Feasibility of delivering supervised exercise training following surgical resection and during adjuvant chemotherapy for pancreatic ductal adenocarcinoma (PRECISE): a case series

Malcolm Brown*, Dominic O'Connor, Richard Turkington, Martin Eatock, Rebecca Vince, Claire Hulme, Roy Bowdery, Rebecca Robinson, Jonathan Wadsley, Anthony Maraveyas, Gillian Prue

*Corresponding author for this work

Research output: Contribution to journalArticlepeer-review

1 Citation (Scopus)
21 Downloads (Pure)

Abstract

Introduction
Pancreatic ductal adenocarcinoma (PDAC) is an aggressive neoplasm, with surgical resection and adjuvant chemotherapy the only curative treatment. Treatment-related toxicities place a considerable burden on patients although exercise training has shown promise is helping to manage such adversities and facilitate rehabilitation. The feasibility and safety of exercise training as a supportive therapy during adjuvant chemotherapy remains unknown.

Methods
Patients with PDAC were screened post-surgical resection and enrolled in a 16-week, progressive, concurrent exercise programme alongside their chemotherapy regimen. Feasibility was the primary objective detailing recruitment, retention and adherence rates throughout as well as the safety and fidelity of the intervention.

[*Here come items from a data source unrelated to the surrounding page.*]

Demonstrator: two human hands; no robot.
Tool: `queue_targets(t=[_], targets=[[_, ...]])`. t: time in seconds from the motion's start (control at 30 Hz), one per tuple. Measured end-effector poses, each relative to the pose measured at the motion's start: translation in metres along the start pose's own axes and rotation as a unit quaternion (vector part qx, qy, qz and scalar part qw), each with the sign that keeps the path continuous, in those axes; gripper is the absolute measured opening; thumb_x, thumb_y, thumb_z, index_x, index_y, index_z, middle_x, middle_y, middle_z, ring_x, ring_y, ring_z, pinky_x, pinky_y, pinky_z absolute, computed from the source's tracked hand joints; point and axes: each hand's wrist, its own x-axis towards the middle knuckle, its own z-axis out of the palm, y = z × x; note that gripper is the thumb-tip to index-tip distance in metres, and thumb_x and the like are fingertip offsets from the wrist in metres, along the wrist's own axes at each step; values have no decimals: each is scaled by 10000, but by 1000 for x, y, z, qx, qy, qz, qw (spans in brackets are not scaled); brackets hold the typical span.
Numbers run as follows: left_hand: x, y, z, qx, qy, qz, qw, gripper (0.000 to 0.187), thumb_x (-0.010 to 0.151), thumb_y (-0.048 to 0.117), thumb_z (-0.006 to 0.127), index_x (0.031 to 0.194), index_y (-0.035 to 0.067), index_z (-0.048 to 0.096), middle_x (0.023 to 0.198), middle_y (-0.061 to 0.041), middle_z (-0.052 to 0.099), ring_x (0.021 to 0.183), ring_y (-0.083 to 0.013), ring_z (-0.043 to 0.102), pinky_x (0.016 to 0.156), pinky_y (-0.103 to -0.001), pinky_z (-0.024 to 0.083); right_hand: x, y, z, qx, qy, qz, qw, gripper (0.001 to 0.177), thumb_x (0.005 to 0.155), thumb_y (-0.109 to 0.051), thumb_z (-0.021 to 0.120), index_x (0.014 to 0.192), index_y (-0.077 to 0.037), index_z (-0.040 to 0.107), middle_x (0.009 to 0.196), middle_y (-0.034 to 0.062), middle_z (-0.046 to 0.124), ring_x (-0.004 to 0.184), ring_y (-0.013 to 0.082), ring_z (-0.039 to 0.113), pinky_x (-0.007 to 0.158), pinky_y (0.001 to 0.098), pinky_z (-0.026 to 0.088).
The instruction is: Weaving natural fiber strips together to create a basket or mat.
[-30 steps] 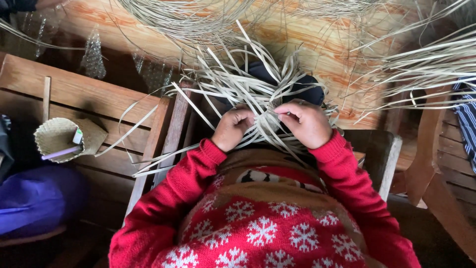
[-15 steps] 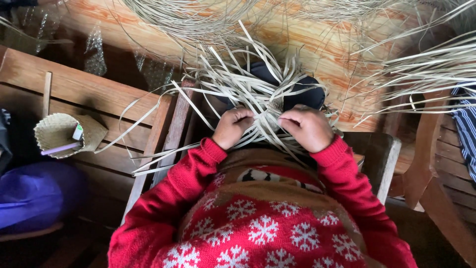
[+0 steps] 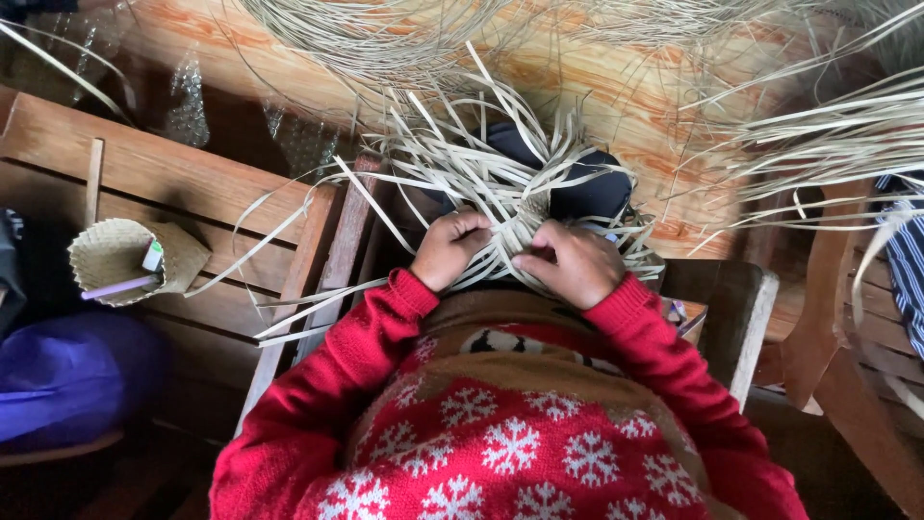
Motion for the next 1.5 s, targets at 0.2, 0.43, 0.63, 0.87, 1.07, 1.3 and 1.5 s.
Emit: queue_targets(t=[0.2, 0.43, 0.63, 0.87, 1.07, 1.3, 1.5], targets=[[-1, 4, 0, 17, 14, -6, 1000, 114, 877, 67, 694, 961, 73, 771, 863, -124, 720, 898, -272, 709, 871, -407, 536, 7, 10, 15, 116, -16, -35, 993, 449, 776, -374, 828, 1076, -255, 516, 965, 8, 761, 996, 279, 728, 861, 435, 571], [0, 4, 1, 16, 19, -2, 1000, 109, 877, 69, 691, 952, 80, 770, 868, -124, 722, 903, -268, 708, 870, -407, 538, 4, 1, -16, 89, 69, -14, 994, 254, 806, -258, 784, 986, -225, 608, 872, 24, 748, 862, 257, 740, 758, 406, 610], [1, 4, 0, 19, 19, -3, 1000, 112, 878, 80, 687, 944, 102, 774, 870, -109, 726, 905, -263, 709, 873, -398, 539, 16, 21, 26, -18, -36, -1, 999, 242, 859, -369, 679, 1013, -243, 541, 969, 44, 761, 967, 322, 734, 852, 493, 566], [2, 1, 3, 19, 35, -6, 999, 100, 864, 87, 703, 936, 87, 772, 863, -121, 726, 890, -266, 712, 862, -399, 541, 2, -15, -33, 62, 129, -29, 989, 187, 879, -227, 688, 1035, -248, 586, 886, 43, 746, 891, 302, 733, 787, 461, 586], [1, 5, 2, 22, 39, -5, 999, 93, 857, 99, 708, 914, 103, 781, 849, -99, 728, 858, -235, 708, 836, -378, 543, 13, -11, -3, 42, -12, -21, 999, 393, 826, -352, 748, 1147, -251, 546, 996, 38, 769, 997, 339, 724, 884, 524, 570], [-1, 7, 3, 21, 46, -4, 999, 99, 835, 132, 740, 912, 97, 791, 845, -114, 739, 852, -243, 715, 823, -375, 540, 14, -21, -18, 146, 94, -23, 985, 314, 820, -171, 724, 1101, -224, 595, 865, 126, 730, 874, 366, 722, 737, 508, 598], [-2, 11, 4, 22, 52, 2, 998, 104, 832, 125, 743, 915, 85, 793, 837, -124, 745, 844, -256, 722, 803, -376, 545, 11, -26, -31, 165, 143, -54, 974, 278, 789, -163, 769, 1051, -205, 687, 836, 130, 727, 818, 329, 726, 640, 404, 635]])
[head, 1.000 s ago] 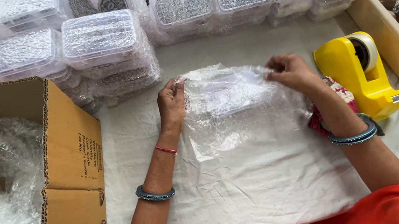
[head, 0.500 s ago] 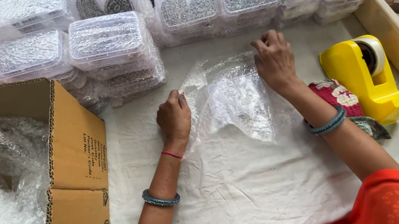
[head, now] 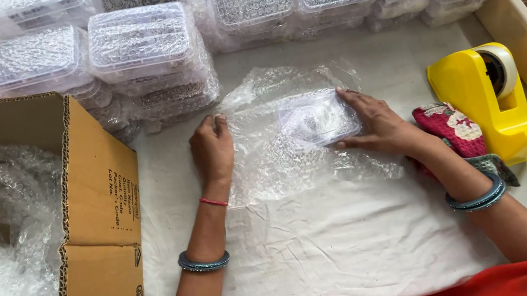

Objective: The person wipes a decorative wooden block with a cloth, then places it into a clear plastic container. They close the container, wrap it in bubble wrap, and secure the wrapping with clear tape using a tape dispenser.

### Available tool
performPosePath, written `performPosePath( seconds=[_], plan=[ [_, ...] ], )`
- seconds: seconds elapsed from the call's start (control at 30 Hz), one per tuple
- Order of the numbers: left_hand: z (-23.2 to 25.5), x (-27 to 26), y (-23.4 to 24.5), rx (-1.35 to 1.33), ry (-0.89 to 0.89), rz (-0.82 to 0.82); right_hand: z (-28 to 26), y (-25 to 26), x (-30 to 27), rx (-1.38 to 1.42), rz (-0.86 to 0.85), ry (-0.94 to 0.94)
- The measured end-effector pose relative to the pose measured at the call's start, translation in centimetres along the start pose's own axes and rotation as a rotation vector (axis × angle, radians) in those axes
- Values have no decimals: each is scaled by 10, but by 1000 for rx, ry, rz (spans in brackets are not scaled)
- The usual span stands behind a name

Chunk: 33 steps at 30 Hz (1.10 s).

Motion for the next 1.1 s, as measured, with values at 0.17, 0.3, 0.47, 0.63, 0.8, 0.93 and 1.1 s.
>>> performPosePath(
  seconds=[0.17, 0.3, 0.47, 0.63, 0.8, 0.93, 1.1],
  plan=[
    [-5, 4, -3, 86, 157, -90, -18, 23, -16, 83, 57, 78],
    [0, -3, -6, 151, 68, -32, -6, 31, -19, 148, 60, 108],
    [7, -15, -17, 419, -81, -62, -6, 41, -26, -216, 22, -32],
    [-1, -20, -30, 559, -199, -81, -11, 55, -41, -146, -46, -34],
    [-1, -21, -32, 569, -232, -70, -62, 82, -61, -471, 37, -63],
    [-1, -19, -34, 567, -221, -113, -113, 63, -37, -179, 205, 373],
    [-5, -15, -29, 545, -240, -64, -97, 15, 27, -174, 51, 572]
  ],
)
Point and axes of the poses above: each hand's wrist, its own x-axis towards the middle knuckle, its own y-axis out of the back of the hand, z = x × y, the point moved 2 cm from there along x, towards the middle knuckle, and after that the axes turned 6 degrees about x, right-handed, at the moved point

Secondarily, the impact on functional fitness and patient-reported outcomes was captured at baseline, post-intervention and 3-month follow up.

Results
Eight patients consented to participate in this trial, with five proceeding to enrol in exercise training. Concurrent exercise training is feasible and safe during adjuvant chemotherapy and prevented an expected decline in functional fitness and patient-reported outcomes during this time.

Discussion
This case series provides preliminary evidence that concurrent exercise training during adjuvant therapy is safe, feasible and well tolerated, preventing an expected decline in functional fitness, muscular strength and health-related quality of life (HRQoL). Given the adverse effects of treatment, these findings are promising and provide further evidence for the inclusion of exercise training as a standard of care for surgical rehabilitation and managing treatment-related toxicities. Future research should explore the impact of exercise training during neoadjuvant chemotherapy, with prehabilitation now standard practice for borderline resectable disease.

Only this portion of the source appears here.